Consortium Steps Up Wavebreak Proposal
THE push to lure more international tourists to the Gold Coast has gathered pace with plans to almost treble the size of the $7.5 billion Wavebreak Island proposal in the Broadwater.
Dubbed a “mini-Dubai”, the revised masterplan for the integrated resort and cruise ship terminal involves the intensification of the original Wavebreak Island proposal after the Queensland Government ruled out development at the northern end of The Spit.
Under the new plan the island will be home to a cruise ship terminal, six-star integrated resort, a casino and a number of apartment towers of up to 50 storeys.
Other components include an eco-marine park, an international school, various residential developments and a remote island experience for tourists on Wavebreak’s north-eastern shore.
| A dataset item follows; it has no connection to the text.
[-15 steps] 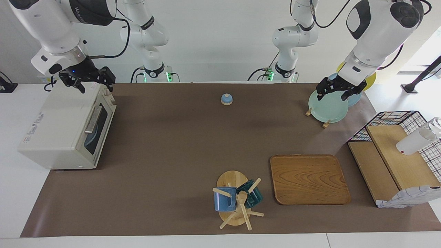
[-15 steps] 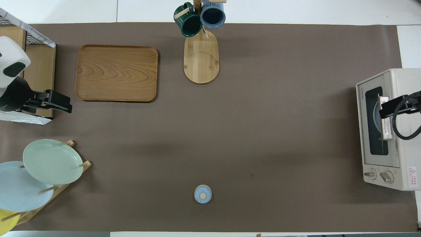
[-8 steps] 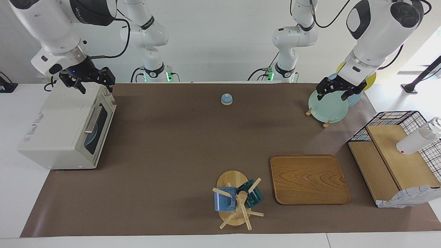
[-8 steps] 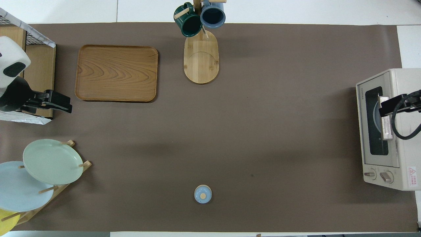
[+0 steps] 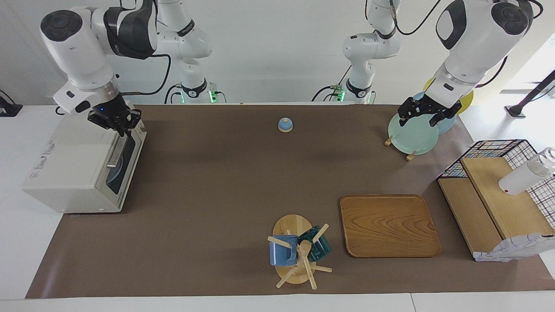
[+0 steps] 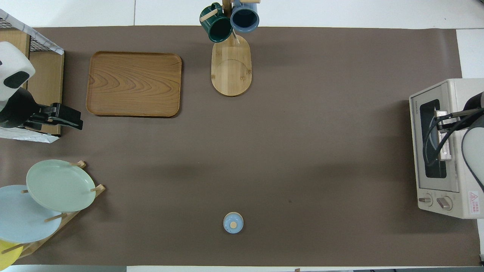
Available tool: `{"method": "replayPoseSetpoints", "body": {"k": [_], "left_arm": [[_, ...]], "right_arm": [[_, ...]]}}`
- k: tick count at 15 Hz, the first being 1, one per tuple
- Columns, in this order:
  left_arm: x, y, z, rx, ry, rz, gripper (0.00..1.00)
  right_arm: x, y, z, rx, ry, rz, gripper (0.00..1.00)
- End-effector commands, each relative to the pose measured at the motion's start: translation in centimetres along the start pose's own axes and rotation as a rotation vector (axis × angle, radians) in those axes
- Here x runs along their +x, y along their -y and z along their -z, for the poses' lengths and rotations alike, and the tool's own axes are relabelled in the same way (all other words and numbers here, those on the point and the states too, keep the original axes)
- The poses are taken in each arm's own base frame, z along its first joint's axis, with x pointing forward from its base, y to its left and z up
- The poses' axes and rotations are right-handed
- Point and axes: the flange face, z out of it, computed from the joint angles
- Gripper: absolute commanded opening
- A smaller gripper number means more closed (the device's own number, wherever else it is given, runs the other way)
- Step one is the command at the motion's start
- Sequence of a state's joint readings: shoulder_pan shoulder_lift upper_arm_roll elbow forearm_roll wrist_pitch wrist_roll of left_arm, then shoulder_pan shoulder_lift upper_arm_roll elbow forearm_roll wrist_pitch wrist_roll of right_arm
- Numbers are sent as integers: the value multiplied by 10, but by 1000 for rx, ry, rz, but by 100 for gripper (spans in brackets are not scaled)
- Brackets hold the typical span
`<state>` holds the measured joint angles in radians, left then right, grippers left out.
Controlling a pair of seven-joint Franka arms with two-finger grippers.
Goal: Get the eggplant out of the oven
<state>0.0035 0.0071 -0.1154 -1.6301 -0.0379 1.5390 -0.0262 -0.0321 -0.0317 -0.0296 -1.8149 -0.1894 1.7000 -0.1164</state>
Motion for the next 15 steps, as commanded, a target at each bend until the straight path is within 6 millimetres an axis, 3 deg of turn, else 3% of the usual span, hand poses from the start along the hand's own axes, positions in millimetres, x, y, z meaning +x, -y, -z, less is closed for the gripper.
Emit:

A five hectare site just south of Sea World will also be developed.
Developer ASF Consortium has submitted the plan to the State Government for approval and is hoping for a decision in the next few months.
Ray White Surfers Paradise CEO Andrew Bell said the development was the type of ambitious planning the city needed.
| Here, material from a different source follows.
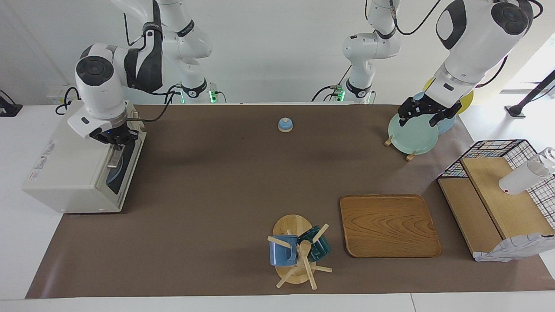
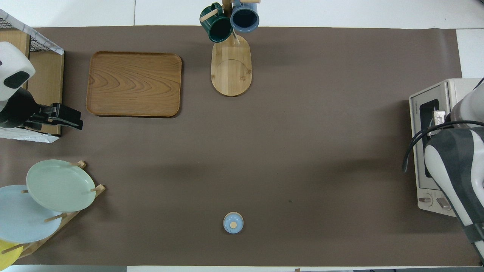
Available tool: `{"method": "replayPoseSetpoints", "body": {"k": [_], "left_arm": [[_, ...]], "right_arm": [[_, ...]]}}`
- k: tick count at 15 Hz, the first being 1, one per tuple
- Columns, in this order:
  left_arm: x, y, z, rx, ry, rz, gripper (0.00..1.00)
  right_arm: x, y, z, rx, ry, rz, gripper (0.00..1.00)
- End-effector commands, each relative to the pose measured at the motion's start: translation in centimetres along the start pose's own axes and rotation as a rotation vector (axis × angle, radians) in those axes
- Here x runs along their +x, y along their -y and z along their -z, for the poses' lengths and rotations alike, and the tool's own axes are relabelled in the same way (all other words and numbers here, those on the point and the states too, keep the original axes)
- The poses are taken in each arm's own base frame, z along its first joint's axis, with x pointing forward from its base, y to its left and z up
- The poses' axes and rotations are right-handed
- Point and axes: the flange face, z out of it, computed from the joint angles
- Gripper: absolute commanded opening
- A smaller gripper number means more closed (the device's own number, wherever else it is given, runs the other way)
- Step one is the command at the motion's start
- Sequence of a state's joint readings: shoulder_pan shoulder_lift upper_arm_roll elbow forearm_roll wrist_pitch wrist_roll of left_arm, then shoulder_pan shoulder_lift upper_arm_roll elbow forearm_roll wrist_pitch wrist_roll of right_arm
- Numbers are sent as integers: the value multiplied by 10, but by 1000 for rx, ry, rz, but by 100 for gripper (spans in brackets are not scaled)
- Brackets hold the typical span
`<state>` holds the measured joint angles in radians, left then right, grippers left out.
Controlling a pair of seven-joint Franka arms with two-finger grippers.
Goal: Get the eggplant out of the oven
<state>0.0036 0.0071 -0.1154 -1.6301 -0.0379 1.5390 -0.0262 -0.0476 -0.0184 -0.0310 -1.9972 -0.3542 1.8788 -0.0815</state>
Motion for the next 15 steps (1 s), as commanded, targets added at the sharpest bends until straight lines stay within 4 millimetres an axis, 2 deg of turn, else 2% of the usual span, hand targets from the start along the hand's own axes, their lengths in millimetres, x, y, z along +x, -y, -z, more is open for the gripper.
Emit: {"method": "replayPoseSetpoints", "body": {"k": [1,2,4,8,10,15], "left_arm": [[-6,1,1,-7,-11,1,100],[-7,1,2,-7,-12,1,100],[-6,1,2,-7,-12,1,100],[-6,1,1,-7,-9,1,100],[-6,1,1,-7,-11,1,100],[-6,1,1,-7,-9,1,100]], "right_arm": [[9,18,-17,-2,-44,32,0],[12,22,-18,4,-59,28,0],[22,47,-26,31,-91,56,0],[29,70,-56,89,-140,48,0],[30,91,-65,104,-171,37,0],[39,106,-102,144,-145,1,0]]}}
“It is a remarkable project with a real international flavour thanks to the six-star resort, casino and cruise ship components,” he said.
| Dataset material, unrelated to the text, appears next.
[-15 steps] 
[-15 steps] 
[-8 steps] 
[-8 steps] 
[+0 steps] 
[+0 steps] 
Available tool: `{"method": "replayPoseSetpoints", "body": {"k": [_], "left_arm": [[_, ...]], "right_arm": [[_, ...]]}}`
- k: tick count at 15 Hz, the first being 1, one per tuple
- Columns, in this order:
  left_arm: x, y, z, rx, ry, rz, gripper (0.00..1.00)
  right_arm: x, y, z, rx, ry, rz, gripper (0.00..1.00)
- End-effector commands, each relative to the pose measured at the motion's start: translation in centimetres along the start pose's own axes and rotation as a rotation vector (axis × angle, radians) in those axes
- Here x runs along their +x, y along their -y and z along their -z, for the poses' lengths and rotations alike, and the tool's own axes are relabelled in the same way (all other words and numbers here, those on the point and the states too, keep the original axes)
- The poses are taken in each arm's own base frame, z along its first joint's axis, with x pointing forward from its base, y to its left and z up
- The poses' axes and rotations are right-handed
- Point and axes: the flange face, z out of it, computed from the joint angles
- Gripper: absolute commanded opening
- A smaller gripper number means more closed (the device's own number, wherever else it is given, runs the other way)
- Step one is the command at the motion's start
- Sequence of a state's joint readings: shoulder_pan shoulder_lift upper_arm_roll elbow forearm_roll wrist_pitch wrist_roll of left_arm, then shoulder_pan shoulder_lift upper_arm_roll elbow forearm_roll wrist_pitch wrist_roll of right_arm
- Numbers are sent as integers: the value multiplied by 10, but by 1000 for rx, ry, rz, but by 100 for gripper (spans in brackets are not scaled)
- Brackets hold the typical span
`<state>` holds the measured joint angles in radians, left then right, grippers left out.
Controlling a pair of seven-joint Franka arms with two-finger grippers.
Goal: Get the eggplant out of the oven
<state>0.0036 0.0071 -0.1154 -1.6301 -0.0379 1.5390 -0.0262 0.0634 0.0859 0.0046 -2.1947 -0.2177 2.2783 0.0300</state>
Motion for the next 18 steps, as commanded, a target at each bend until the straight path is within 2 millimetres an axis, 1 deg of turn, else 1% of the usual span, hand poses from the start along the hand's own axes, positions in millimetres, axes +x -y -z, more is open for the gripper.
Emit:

“It is in line with how we need to be thinking if we want to position the Gold Coast as an international city that is serious about competing for the tourist dollar.”
Mr Bell said the project’s scale and complexity was indicative of growing economic confidence in the Gold Coast.
“It is a huge investment and if it goes ahead it will not only significantly boost the local economy but it will also provide a lot of value to the visitor experience we can offer,” he said.
Mr Bell said while a minority had expressed a willingness to keep the island in its current state, it was simply not being used to its full potential.
“Wavebreak is a manmade island, so we’re not tinkering with a natural resource,” he said.
“Ultimately the Island is used by a small number of people and the benefits to the entire community are too significant to ignore.
“I myself am a boatie and while I have enjoyed visiting the Island I have often thought it was a completely under-utilised parcel of land.
“If it goes ahead this project will create jobs and grow the local economy for decades to come. It will put us in the international spotlight and provide a huge stimulant to our tourism industry.
“This proposal should be given all the support it needs to go ahead – we need to keep innovating if we want to become a truly international destination.”